Viernes 26 junio 2020
Viernes de la duodécima semana del Tiempo Ordinario
Segundo Libro de los Reyes 25,1-12.
El noveno año del reinado de Sedecías, el día diez del décimo mes, Nabucodonosor, rey de Babilonia, llegó con todo su ejército contra Jerusalén; acampó frente a la ciudad y la cercaron con una empalizada.
La ciudad estuvo bajo el asedio hasta el año undécimo del rey Sedecías.
En el cuarto mes, el día nueve del mes, mientras apretaba el hambre en la ciudad y no había más pan para la gente del país, se abrió una brecha en la ciudad. Entonces huyeron todos los hombres de guerra, saliendo de la ciudad durante la noche, por el camino de la Puerta entre las dos murallas, que está cerca del jardín del rey; y mientras los caldeos rodeaban la ciudad, ellos tomaron por el camino de la Arabá.
Las tropas de los caldeos persiguieron al rey, y lo alcanzaron en las estepas de Jericó, donde se desbandó todo su ejército.
Los caldeos capturaron al rey y lo hicieron subir hasta Riblá, ante el rey de Babilonia, y este dictó sentencia contra él.
Los hijos de Sedecías fueron degollados ante sus propios ojos. A Sedecías le sacó los ojos, lo ató con una doble cadena de bronce y lo llevó a Babilonia.
El día siete del quinto mes – era el decimonoveno año de Nabucodonosor, rey de Babilonia – Nebuzaradán, comandante de la guardia, que prestaba servicio ante el rey de Babilonia, entró en Jerusalén.
Incendió la Casa del Señor, la casa del rey y todas las casas de Jerusalén, y prendió fuego a todas las casa de los nobles.
Después, el ejército de los caldeos que estaba con el comandante de la guardia derribo las murallas que rodeaban a Jerusalén.
Nebuzaradán, el comandante de la guardia, deportó a toda la población que había quedado en la ciudad, a los desertores que se habían pasado al rey de Babilonia y al resto de los artesanos.
Pero dejó una parte de la gente pobre del país como viñadores y cultivadores.
Salmo 137(136),1-2.3.4-5.6.
Junto a los ríos de Babilonia,
nos sentábamos a llorar,
acordándonos de Sión.
En los sauces de las orillas
teníamos colgadas nuestras cítaras.
Allí nuestros carceleros
nos pedían cantos,
y nuestros opresores, alegría:
«¡Canten para nosotros un canto de Sión!»

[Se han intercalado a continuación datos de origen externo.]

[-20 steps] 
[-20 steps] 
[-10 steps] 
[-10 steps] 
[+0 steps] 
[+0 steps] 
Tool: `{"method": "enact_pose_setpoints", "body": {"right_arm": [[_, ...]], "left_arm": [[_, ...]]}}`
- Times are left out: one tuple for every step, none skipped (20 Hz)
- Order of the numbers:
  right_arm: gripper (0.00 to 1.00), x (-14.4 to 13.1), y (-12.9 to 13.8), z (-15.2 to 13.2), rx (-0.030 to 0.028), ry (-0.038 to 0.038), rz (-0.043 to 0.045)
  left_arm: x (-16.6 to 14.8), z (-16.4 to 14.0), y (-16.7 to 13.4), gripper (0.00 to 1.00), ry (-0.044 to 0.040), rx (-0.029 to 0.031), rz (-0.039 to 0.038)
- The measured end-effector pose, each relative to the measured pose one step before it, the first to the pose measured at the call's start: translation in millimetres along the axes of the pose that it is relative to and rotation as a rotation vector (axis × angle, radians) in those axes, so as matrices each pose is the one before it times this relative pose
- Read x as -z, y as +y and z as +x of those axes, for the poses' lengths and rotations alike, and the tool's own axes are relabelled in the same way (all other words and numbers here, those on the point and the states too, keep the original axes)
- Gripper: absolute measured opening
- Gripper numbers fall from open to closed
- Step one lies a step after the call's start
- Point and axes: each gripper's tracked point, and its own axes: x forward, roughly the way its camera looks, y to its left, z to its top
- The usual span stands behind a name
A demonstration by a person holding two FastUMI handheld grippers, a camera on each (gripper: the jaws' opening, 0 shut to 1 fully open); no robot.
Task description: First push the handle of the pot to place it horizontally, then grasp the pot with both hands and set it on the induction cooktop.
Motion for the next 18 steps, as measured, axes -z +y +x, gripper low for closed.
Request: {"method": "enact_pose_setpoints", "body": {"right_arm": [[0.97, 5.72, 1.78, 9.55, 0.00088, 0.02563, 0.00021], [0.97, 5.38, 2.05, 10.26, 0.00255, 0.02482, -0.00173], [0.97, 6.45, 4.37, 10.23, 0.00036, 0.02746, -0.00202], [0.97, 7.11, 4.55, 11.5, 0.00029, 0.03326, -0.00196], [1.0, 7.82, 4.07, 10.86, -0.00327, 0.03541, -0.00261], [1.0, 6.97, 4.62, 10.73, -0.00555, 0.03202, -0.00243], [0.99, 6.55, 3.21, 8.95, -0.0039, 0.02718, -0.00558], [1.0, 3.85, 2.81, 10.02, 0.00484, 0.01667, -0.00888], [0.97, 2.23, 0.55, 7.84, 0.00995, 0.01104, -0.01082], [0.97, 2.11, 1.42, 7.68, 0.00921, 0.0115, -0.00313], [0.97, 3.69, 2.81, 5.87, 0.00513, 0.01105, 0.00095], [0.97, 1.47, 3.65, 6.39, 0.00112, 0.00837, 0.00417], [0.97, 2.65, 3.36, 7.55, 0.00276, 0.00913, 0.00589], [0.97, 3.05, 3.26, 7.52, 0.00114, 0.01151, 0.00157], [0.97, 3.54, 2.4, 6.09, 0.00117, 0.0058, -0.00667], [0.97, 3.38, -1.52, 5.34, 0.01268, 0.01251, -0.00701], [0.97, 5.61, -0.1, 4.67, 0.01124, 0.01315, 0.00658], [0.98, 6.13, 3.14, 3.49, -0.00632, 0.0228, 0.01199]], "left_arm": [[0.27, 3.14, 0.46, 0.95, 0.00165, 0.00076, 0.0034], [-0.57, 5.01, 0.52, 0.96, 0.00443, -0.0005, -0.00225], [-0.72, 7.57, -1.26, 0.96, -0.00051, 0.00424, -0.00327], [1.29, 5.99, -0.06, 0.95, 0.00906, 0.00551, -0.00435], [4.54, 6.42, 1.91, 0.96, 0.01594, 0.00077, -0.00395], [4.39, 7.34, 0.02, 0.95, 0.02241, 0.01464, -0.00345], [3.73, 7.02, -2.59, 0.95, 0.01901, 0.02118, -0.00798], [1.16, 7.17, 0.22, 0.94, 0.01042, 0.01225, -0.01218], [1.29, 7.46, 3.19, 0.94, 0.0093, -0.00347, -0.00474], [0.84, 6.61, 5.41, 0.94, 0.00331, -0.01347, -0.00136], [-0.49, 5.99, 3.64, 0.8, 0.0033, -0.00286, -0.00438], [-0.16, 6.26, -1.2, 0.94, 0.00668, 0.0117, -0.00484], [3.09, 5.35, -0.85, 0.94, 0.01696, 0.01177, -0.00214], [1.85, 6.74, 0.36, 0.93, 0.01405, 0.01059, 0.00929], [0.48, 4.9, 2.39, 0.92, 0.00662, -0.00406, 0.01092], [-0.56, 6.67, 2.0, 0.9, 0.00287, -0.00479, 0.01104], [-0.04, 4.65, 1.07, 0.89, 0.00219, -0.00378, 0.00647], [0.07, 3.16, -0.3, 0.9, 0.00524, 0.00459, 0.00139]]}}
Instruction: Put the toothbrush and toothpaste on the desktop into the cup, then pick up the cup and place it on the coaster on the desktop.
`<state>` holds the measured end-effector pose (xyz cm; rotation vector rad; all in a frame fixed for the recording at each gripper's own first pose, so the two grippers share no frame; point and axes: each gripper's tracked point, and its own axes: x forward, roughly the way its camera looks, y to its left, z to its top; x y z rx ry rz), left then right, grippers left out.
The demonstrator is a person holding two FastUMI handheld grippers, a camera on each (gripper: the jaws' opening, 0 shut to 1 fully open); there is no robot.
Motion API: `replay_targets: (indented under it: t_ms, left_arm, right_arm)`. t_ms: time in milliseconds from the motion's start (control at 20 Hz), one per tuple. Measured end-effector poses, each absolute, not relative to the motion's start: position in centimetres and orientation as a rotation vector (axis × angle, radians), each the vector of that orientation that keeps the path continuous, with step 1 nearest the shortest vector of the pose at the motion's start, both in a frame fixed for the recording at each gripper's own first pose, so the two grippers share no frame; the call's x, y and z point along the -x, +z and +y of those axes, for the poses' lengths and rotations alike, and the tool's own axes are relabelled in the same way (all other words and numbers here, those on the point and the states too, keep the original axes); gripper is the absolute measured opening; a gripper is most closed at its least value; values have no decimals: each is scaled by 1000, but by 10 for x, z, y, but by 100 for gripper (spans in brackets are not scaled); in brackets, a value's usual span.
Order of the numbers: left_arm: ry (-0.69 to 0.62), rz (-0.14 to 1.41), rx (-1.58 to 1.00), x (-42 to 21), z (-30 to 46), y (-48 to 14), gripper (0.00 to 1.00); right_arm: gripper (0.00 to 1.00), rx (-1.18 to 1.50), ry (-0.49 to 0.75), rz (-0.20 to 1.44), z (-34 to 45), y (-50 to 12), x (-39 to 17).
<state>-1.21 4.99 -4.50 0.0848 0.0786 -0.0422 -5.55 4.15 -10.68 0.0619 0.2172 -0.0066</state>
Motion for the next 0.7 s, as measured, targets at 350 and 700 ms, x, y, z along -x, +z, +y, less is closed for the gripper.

¿Cómo podíamos cantar un canto del Señor
en tierra extranjera?
Si me olvidara de ti, Jerusalén,
que se paralice mi mano derecha.
Que la lengua se me pegue al paladar
si no me acordara de ti,
si no pusiera a Jerusalén
por encima de todas mis alegrías.
Evangelio según San Mateo 8,1-4.
Cuando Jesús bajó de la montaña, lo siguió una gran multitud.
Entonces un leproso fue a postrarse ante él y le dijo: «Señor, si quieres, puedes purificarme».
Jesús extendió la mano y lo tocó, diciendo: «Lo quiero, queda purificado». Y al instante quedó purificado de su lepra.
Jesús le dijo: «No se lo digas a nadie, pero ve a presentarte al sacerdote y entrega la ofrenda que ordenó Moisés para que les sirva de testimonio».